We have returned from our wanderings.
It was a whirl wind of a trip. We spent 13 days visiting with family. Driving 500 miles to get there. Sleeping on the floor and loving time with our extended family. It was pleasant. Yet, I can honestly say that traveling can often feel like you have become a tumble weed blowing in the wind. I agree with whomever said that there is No place like home.
Today, my children have gone for time with their father. They will be there the next 4 weeks. The house is quiet and I have been reflecting. My reflecting has been random and I intend to share more the next few days. They are just tidbits that need a place to reside for the moment.
Being a Student...Instead of the teacher.
Many times in life we become students. I am a teacher of Language Arts during the school year. I ended my year entirely burned out.

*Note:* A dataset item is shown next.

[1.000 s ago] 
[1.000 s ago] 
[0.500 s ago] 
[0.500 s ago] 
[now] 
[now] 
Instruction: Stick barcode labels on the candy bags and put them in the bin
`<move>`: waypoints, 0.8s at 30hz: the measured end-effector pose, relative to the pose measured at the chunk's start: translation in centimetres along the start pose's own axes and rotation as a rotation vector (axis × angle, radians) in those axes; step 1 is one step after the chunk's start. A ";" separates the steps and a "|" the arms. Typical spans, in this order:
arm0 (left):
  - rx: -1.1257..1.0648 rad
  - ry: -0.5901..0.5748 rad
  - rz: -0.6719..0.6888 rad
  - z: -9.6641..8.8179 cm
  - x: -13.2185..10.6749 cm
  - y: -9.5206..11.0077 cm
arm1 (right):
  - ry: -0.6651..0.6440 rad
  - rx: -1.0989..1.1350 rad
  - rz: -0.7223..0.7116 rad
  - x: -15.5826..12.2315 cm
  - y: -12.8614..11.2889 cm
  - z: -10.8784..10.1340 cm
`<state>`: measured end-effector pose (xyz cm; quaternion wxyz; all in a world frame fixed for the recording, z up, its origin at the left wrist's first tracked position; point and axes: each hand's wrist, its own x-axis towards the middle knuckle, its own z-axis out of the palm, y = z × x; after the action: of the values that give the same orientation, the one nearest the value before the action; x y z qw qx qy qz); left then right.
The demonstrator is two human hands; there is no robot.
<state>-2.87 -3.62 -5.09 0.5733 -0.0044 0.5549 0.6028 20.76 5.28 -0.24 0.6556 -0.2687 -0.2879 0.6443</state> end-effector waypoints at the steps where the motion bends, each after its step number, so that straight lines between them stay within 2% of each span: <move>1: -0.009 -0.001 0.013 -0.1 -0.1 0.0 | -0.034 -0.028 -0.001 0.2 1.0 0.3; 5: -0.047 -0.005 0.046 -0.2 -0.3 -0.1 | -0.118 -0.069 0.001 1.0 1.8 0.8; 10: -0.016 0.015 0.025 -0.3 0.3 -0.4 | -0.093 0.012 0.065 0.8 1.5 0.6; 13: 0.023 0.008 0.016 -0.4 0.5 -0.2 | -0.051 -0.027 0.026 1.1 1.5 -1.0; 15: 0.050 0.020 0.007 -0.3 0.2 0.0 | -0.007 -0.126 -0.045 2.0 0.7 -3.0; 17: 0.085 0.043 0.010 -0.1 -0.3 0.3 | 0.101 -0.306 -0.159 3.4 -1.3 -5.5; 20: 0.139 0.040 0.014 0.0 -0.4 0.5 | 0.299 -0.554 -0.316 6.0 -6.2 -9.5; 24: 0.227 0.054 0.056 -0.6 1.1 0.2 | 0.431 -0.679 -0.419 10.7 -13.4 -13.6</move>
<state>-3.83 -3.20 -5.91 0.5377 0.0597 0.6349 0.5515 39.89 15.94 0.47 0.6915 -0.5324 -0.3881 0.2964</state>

I have been hesitant this summer to prepare as I usually have in past years. In my resistance to return to the classroom this coming fall, I have found that I am rather enjoying learning about becoming a writer. I have stumbled upon all sorts of books that have been feeding my empty heart. Teachers give so much. I gave all. I realize that May be why I feel so empty. It is funny that upon deciding that I wanted to go this route I have come to realize, I have already been a writer for some time. Though I may, at some point find a way to be published to share with the world, I recognize I have already done this as well. Here.. as you read my thoughts, I have been published. Though many may not agree it's the same, it is in the technological world we live in, truth.
One of the books that have found their way to me and that I am rapidly devouring is Take Joy by Jane Yolen. I had read her children's books in the past. Only a few. (How do Dinosaurs... series.) How-Dinosaurs-Say-Happy-Birthday is an example. The thoughts Jane shares speak to me on a deep level. She is real, encouraging, happy and honest in stating that as a writer you can only control, Joy. You cannot control the editors who will decide if your work is worthy based on their opinions of what is popular, and what will sell. You cannot control who will appreciate or identify with your artistic contributions.

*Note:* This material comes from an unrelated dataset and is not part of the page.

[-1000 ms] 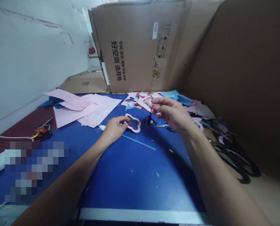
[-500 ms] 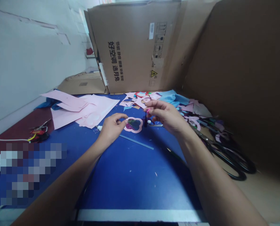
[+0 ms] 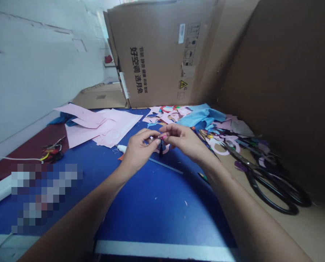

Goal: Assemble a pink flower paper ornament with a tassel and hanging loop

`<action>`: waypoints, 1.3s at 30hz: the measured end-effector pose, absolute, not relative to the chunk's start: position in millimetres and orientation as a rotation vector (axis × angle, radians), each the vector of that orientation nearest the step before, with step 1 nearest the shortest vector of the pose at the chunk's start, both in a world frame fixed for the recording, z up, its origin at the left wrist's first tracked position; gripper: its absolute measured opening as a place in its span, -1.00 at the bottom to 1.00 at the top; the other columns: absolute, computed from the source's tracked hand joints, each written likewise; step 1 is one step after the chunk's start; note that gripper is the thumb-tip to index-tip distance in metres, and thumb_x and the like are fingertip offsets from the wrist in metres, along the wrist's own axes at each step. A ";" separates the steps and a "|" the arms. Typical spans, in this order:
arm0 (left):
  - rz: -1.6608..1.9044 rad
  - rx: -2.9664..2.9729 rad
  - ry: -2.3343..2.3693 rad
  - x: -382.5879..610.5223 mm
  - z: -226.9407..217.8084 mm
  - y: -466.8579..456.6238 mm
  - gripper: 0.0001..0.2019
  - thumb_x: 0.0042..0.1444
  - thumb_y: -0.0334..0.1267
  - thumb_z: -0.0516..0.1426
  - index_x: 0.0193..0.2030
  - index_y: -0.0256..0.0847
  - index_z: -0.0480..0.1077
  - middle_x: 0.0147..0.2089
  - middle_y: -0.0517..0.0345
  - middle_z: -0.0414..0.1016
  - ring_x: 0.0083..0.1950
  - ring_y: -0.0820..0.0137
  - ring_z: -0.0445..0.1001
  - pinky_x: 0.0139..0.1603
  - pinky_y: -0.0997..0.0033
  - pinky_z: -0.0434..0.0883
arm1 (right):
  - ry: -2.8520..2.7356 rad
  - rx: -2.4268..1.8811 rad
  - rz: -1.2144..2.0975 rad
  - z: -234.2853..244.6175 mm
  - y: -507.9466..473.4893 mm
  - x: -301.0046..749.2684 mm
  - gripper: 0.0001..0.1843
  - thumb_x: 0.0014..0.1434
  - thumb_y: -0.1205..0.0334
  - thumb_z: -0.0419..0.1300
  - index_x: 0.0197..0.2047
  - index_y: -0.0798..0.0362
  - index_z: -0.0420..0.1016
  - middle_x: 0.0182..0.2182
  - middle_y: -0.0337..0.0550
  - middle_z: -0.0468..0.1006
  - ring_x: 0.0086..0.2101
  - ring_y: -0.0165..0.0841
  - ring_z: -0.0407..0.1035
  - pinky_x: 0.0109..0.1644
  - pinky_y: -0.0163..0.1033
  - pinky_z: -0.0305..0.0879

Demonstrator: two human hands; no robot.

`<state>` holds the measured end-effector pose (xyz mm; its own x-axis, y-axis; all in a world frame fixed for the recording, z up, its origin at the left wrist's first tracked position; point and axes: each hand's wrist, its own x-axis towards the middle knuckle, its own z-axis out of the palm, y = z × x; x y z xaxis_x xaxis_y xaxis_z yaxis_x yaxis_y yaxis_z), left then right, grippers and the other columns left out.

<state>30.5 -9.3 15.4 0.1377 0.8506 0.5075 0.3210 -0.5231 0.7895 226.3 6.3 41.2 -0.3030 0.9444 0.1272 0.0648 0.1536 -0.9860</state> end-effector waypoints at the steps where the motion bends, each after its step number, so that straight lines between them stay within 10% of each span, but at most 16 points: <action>1: 1.389 1.930 1.118 30.5 14.5 -8.5 -0.85 0.30 -0.38 0.27 -0.10 -0.09 0.68 -0.12 0.15 0.62 -0.31 0.44 0.51 -0.27 0.41 0.52 | -1.579 -1.002 1.271 42.4 5.1 224.1 -0.65 0.10 0.19 0.44 -0.02 0.04 0.64 -0.20 -0.12 0.68 -0.28 -0.30 0.53 -0.27 -0.22 0.41; 21: 1.463 1.680 1.128 24.7 18.8 -0.5 -0.90 0.28 -0.37 0.22 -0.24 -0.14 0.56 -0.29 0.19 0.61 -0.29 0.41 0.52 -0.28 0.44 0.44 | -1.720 -1.045 1.250 36.4 6.6 221.1 -0.67 0.17 0.11 0.43 -0.02 0.04 0.64 -0.25 -0.13 0.72 -0.28 -0.27 0.59 -0.23 -0.21 0.48; 28: 1.478 1.572 1.067 22.9 22.4 -0.2 -0.94 0.27 -0.35 0.22 -0.22 -0.15 0.54 -0.16 0.11 0.71 -0.34 0.46 0.55 -0.35 0.48 0.47 | -1.761 -1.602 0.429 22.2 41.5 278.9 -0.72 0.24 0.21 0.36 0.01 0.05 0.73 -0.13 0.00 0.78 -0.14 -0.11 0.64 -0.06 -0.10 0.48; 39: 1.494 1.554 1.059 22.4 20.9 1.8 -0.95 0.25 -0.30 0.25 -0.26 -0.16 0.52 -0.18 0.12 0.71 -0.39 0.49 0.56 -0.40 0.50 0.46 | -2.231 -1.829 0.196 -9.9 58.3 270.1 -0.65 0.32 0.15 0.33 0.15 -0.15 0.74 -0.05 -0.13 0.78 -0.10 -0.14 0.61 -0.10 -0.20 0.39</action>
<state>22.4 1.8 20.9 -0.0109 0.9153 0.4027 0.0772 -0.4007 0.9129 270.1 58.3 -9.9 -0.1811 0.9777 0.1067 0.9441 0.2032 -0.2595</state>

I have found that my reflecting has led me to be real also. Finding my purpose for print changed. I will write for me. I will write for joy. I will write to find peace in my life. I will write to find my way. I have started by writing poetry. Rediscovering my love of verse. Telling stories within them of my children and their childhood. Then perhaps reaching deep within my soul to create and find something magical from my own life. I can only hope to write anything that will touch others. I know that if nothing else I will reach my grand children. And, I will find joy along the way. What great advice even in our daily endeavors.